● INPUT DATA
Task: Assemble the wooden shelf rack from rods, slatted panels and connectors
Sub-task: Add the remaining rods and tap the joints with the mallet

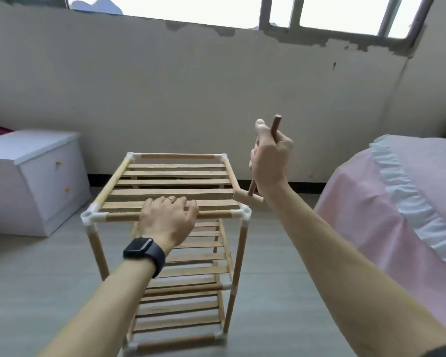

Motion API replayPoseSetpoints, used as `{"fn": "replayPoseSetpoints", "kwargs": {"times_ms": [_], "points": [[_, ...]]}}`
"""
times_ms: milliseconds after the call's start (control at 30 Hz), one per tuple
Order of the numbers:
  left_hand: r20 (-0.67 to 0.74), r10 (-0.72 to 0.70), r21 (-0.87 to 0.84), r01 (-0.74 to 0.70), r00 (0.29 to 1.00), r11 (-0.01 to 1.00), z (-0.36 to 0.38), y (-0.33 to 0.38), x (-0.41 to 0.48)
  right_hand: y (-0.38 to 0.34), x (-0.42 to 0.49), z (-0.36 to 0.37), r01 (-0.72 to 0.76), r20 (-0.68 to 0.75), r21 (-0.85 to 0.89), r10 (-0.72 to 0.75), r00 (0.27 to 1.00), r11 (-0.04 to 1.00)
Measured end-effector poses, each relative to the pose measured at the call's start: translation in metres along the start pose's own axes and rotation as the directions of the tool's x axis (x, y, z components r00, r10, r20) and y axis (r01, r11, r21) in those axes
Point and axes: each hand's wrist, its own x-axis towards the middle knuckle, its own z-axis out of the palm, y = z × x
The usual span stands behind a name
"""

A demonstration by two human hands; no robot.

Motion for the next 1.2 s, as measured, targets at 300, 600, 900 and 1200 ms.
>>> {"fn": "replayPoseSetpoints", "kwargs": {"times_ms": [300, 600, 900, 1200], "points": [[-0.127, -0.019, -0.008, 0.018, 0.992, 1.0, 0.024, -0.002, 0.011, 0.021, 0.018, 0.013, 0.066, 0.012, 0.017, -0.066, 0.998, 0.998], [-0.143, -0.006, -0.017, 0.003, 0.99, 1.0, 0.026, 0.001, 0.01, 0.039, 0.007, 0.018, 0.14, 0.118, -0.025, -0.136, 0.984, 0.99], [-0.184, -0.015, -0.014, 0.013, 0.983, 1.0, 0.029, 0.0, 0.009, 0.026, -0.01, -0.04, 0.196, 0.091, -0.477, -0.174, 0.981, 0.857], [-0.21, 0.007, 0.001, -0.007, 0.978, 1.0, 0.028, -0.002, 0.01, 0.027, -0.09, -0.12, -0.273, 0.575, -0.276, 0.386, 0.721, 0.922]]}}
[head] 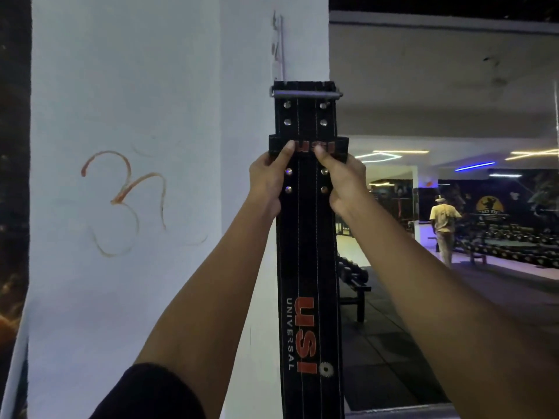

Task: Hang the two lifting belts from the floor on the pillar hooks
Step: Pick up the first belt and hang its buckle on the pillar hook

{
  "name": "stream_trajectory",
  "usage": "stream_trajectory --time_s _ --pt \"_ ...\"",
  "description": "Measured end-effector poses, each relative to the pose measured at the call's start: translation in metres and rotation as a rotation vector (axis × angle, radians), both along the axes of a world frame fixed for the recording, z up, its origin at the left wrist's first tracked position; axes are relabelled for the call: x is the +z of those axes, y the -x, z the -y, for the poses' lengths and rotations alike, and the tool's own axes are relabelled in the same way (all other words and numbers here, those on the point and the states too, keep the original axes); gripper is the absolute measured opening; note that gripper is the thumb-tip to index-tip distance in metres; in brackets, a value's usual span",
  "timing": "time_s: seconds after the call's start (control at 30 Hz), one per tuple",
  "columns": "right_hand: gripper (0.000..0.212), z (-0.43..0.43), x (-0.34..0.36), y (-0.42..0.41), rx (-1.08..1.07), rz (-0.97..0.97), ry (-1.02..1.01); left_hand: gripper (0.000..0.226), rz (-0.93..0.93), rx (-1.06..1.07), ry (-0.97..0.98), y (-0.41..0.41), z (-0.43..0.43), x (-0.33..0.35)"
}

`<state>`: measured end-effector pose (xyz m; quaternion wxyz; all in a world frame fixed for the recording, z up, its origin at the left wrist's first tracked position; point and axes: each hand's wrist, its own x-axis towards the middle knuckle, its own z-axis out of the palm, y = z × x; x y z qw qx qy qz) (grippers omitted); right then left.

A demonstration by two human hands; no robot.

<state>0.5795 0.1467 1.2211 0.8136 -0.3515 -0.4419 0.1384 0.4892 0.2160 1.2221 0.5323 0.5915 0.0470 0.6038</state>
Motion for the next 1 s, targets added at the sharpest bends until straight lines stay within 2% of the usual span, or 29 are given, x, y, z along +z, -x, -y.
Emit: stream_trajectory --time_s 0.07,0.17,0.23,0.33,0.47,0.53,0.63,0.73,0.87,1.0 --pt "0.028 0.004 -0.011 -0.004 -0.037 0.113 0.014 0.025 0.037 0.02 0.014 -0.004 -0.003 -0.004" --pt "0.023 0.008 -0.054 -0.012 -0.062 0.245 0.148 0.017 0.072 0.039 0.023 -0.004 -0.003 -0.001" --pt "0.026 0.009 -0.096 -0.015 0.007 0.27 0.25 0.015 0.092 0.049 0.021 -0.001 -0.002 0.005" --pt "0.033 0.007 -0.13 -0.017 0.078 0.241 0.316 0.013 0.112 0.047 0.013 0.002 0.0 0.008" --pt "0.023 0.006 -0.108 -0.015 0.043 0.135 0.197 0.016 0.092 0.04 0.017 -0.001 0.003 0.005" --pt "0.029 0.007 -0.112 -0.013 0.068 0.14 0.189 0.016 0.097 0.039 0.025 -0.001 0.003 0.005" --pt "0.048 0.009 -0.154 -0.022 0.133 0.189 0.364 0.018 0.1 0.051 0.03 0.002 0.001 0.006" --pt "0.044 0.011 -0.176 -0.03 0.214 0.218 0.474 0.019 0.098 0.06 0.044 0.005 -0.001 0.005" --pt "0.03 0.008 -0.155 -0.032 0.202 0.17 0.344 0.019 0.084 0.042 0.052 0.003 0.001 0.001" --pt "0.029 0.005 -0.155 -0.034 0.202 0.136 0.298 0.016 0.08 0.033 0.046 -0.001 0.002 -0.001"
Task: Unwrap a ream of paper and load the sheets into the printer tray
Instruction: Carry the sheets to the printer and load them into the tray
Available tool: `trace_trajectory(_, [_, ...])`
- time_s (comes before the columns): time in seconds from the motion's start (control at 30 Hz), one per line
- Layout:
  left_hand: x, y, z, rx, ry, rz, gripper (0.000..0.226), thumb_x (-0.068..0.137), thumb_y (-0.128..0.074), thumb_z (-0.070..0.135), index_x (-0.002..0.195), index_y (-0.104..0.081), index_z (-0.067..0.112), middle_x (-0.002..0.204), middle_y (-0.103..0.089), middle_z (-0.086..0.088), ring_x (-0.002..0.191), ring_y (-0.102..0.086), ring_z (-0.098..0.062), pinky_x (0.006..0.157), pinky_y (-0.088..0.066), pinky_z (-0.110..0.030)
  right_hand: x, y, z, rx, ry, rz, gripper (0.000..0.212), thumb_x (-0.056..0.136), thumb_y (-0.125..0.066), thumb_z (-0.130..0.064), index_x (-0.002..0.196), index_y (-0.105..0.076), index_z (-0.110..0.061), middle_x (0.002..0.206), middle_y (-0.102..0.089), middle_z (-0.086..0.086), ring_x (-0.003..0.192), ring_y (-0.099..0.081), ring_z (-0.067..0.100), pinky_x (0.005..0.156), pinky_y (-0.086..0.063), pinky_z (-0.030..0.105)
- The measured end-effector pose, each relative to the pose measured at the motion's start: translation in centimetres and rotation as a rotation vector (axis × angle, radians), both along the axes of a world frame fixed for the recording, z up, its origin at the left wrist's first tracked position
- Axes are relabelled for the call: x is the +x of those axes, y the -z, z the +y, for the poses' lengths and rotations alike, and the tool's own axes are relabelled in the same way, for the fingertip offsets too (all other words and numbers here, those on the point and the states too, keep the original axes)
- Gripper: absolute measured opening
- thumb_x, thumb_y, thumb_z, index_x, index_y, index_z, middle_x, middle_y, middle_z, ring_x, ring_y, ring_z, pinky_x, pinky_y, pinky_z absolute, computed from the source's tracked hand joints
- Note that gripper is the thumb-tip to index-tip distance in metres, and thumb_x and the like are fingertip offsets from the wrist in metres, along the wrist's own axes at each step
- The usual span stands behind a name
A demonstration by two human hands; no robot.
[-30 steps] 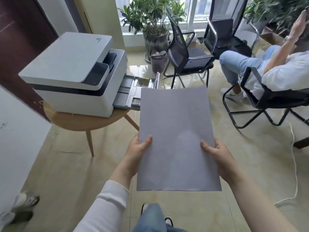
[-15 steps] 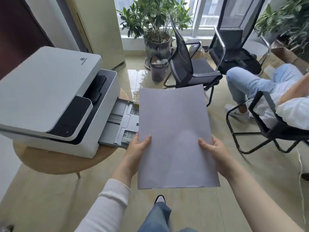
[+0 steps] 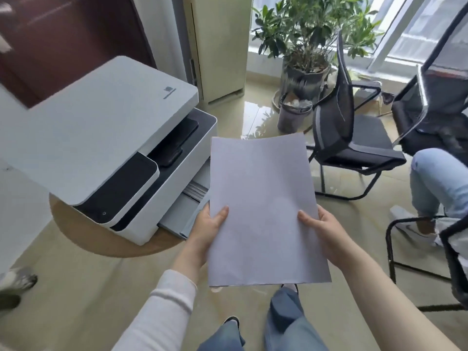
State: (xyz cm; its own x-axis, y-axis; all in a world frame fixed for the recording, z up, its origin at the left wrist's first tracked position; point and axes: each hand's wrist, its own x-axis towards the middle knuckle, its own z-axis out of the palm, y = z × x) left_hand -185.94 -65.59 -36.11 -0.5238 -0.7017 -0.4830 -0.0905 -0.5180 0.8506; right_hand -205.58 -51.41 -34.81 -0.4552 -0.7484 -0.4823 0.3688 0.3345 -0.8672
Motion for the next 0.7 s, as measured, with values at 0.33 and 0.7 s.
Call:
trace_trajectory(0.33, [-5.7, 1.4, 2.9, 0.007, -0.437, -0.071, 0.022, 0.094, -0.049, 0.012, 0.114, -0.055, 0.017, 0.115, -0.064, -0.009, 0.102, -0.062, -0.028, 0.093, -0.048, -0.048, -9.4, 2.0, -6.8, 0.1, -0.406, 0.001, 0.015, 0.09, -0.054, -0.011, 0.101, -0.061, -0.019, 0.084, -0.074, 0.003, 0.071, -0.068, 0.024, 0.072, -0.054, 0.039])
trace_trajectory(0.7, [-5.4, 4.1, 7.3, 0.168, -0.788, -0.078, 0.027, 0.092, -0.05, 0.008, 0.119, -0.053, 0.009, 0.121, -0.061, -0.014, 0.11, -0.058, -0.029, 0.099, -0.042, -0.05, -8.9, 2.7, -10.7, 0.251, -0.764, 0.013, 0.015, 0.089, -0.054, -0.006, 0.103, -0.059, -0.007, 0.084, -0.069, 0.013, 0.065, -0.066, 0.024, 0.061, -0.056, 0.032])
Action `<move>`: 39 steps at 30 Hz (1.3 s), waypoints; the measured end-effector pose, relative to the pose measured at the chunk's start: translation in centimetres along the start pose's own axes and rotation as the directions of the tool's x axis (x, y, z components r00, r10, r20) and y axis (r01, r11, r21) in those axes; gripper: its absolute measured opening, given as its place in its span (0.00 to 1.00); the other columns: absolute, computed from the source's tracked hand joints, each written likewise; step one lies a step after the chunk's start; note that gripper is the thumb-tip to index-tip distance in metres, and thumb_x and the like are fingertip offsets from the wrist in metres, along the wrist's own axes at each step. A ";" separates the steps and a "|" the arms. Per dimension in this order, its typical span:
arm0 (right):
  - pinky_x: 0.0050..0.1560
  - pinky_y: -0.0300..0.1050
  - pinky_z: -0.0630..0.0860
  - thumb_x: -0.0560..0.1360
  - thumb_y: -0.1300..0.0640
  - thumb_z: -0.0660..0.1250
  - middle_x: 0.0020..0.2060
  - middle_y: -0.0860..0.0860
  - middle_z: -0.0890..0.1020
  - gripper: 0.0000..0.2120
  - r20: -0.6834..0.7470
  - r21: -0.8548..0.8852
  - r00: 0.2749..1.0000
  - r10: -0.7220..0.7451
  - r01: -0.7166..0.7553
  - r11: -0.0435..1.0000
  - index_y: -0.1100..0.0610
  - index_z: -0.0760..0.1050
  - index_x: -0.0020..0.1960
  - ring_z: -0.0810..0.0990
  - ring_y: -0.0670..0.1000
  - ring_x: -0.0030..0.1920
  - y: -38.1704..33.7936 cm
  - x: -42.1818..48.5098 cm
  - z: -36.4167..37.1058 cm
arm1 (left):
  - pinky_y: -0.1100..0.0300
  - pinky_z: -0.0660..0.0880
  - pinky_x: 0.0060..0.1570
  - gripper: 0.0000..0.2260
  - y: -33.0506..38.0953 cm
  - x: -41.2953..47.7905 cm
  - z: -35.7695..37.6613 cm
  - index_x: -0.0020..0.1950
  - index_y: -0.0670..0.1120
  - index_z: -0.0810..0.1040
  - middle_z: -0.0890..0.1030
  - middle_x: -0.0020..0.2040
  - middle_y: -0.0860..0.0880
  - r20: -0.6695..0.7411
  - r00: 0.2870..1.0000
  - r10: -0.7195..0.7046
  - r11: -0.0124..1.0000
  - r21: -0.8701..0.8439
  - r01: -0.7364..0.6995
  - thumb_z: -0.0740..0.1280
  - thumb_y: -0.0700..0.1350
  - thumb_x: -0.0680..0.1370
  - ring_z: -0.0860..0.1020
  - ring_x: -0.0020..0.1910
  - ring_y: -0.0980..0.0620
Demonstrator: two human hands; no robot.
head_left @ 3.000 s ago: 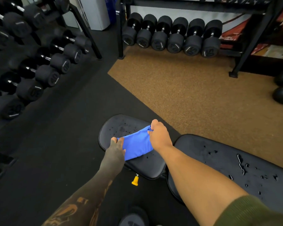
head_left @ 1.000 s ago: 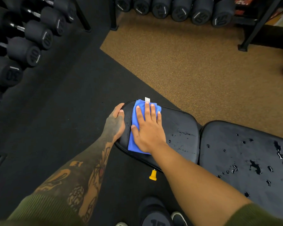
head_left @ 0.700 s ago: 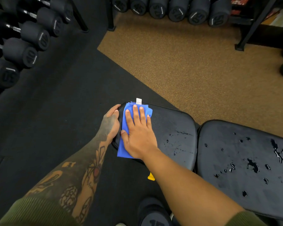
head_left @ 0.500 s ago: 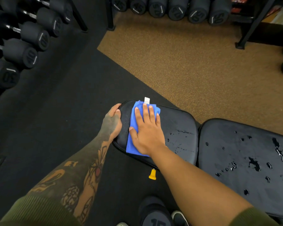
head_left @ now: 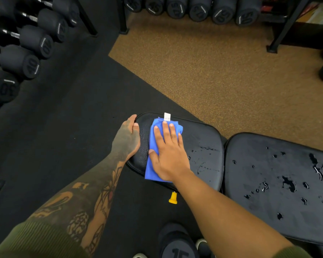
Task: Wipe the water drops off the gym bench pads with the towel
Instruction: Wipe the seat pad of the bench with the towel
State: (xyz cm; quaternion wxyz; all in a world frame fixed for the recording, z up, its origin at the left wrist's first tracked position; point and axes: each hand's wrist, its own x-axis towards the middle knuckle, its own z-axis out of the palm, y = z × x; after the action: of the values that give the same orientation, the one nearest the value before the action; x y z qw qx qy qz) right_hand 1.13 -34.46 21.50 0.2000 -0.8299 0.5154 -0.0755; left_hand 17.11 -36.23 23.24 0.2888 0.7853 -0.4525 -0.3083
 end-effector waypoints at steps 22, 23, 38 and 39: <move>0.76 0.57 0.39 0.79 0.41 0.51 0.78 0.55 0.38 0.34 0.007 -0.010 0.991 0.137 -0.137 0.991 0.50 0.41 0.79 0.34 0.57 0.77 4.7 -0.1 -0.7 | 0.45 0.69 0.62 0.24 0.3 -1.1 -0.1 0.76 0.63 0.57 0.65 0.73 0.51 0.064 0.989 0.134 0.913 0.379 -0.148 0.57 0.58 0.80 0.74 0.63 0.42; 0.76 0.57 0.38 0.79 0.41 0.51 0.78 0.55 0.38 0.34 0.004 -0.008 0.991 0.136 -0.136 0.991 0.51 0.41 0.79 0.34 0.57 0.77 4.4 -0.2 -0.6 | 0.45 0.69 0.62 0.23 0.3 -1.1 -0.1 0.76 0.63 0.57 0.64 0.73 0.51 0.070 0.988 0.139 0.907 0.392 -0.155 0.57 0.58 0.80 0.74 0.63 0.41; 0.76 0.57 0.39 0.78 0.41 0.50 0.78 0.55 0.39 0.34 -0.013 0.003 0.984 0.180 -0.180 0.984 0.51 0.42 0.79 0.36 0.57 0.77 6.9 -1.6 -0.6 | 0.33 0.49 0.72 0.26 0.7 -1.4 1.3 0.79 0.55 0.51 0.51 0.80 0.43 0.184 0.929 0.321 0.539 0.771 -0.339 0.50 0.57 0.81 0.49 0.78 0.39; 0.76 0.57 0.38 0.79 0.42 0.51 0.78 0.56 0.39 0.34 -0.012 0.004 0.985 0.173 -0.173 0.985 0.51 0.42 0.79 0.35 0.57 0.77 6.6 -1.6 -0.6 | 0.33 0.49 0.72 0.26 0.9 -1.5 1.6 0.79 0.55 0.51 0.51 0.80 0.42 0.197 0.921 0.337 0.520 0.776 -0.357 0.50 0.58 0.81 0.49 0.78 0.39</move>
State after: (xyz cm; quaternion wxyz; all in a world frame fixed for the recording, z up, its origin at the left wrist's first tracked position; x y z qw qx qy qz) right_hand -5.24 -35.74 19.42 0.2037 -0.7811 0.5868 -0.0636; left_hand 14.86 -35.51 23.24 -0.0435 0.7204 -0.6920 -0.0173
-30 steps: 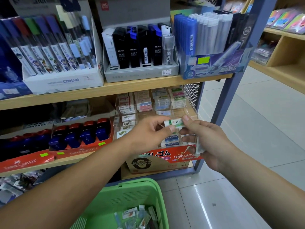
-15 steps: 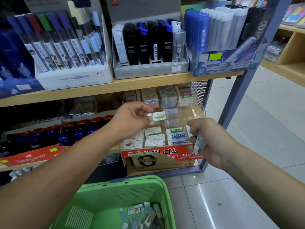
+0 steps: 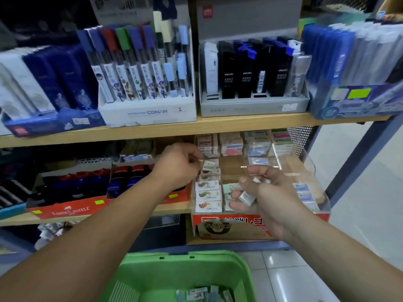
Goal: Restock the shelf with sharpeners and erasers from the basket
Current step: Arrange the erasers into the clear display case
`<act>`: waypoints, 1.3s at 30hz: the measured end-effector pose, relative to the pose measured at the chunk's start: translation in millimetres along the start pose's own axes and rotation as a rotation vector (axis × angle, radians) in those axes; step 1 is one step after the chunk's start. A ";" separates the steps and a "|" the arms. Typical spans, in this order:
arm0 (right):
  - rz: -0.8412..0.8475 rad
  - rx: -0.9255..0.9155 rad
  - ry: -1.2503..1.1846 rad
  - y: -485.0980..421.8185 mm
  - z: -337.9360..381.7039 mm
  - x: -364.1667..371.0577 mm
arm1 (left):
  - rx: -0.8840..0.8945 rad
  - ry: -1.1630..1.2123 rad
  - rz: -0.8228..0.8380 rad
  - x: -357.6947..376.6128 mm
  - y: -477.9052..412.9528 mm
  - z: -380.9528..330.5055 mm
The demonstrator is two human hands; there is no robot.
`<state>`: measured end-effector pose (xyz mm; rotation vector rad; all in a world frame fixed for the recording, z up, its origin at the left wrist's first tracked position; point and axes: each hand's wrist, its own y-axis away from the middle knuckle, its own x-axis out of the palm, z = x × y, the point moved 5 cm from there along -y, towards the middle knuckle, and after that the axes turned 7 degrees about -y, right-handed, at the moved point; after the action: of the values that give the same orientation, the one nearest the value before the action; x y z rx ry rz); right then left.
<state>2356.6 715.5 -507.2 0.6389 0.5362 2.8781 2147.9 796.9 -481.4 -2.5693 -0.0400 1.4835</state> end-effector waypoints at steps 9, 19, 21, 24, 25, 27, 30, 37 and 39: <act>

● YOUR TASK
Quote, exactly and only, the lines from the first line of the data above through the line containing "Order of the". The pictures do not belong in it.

● EXERCISE ANSWER
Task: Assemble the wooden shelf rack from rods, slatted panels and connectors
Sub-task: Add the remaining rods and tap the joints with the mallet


Motion API replayPoseSetpoints, used as `{"fn": "replayPoseSetpoints", "kwargs": {"times_ms": [_], "points": [[_, ...]]}}`
"""
times_ms: milliseconds after the call's start (control at 30 Hz), one per tuple
Order of the numbers:

That completes the output.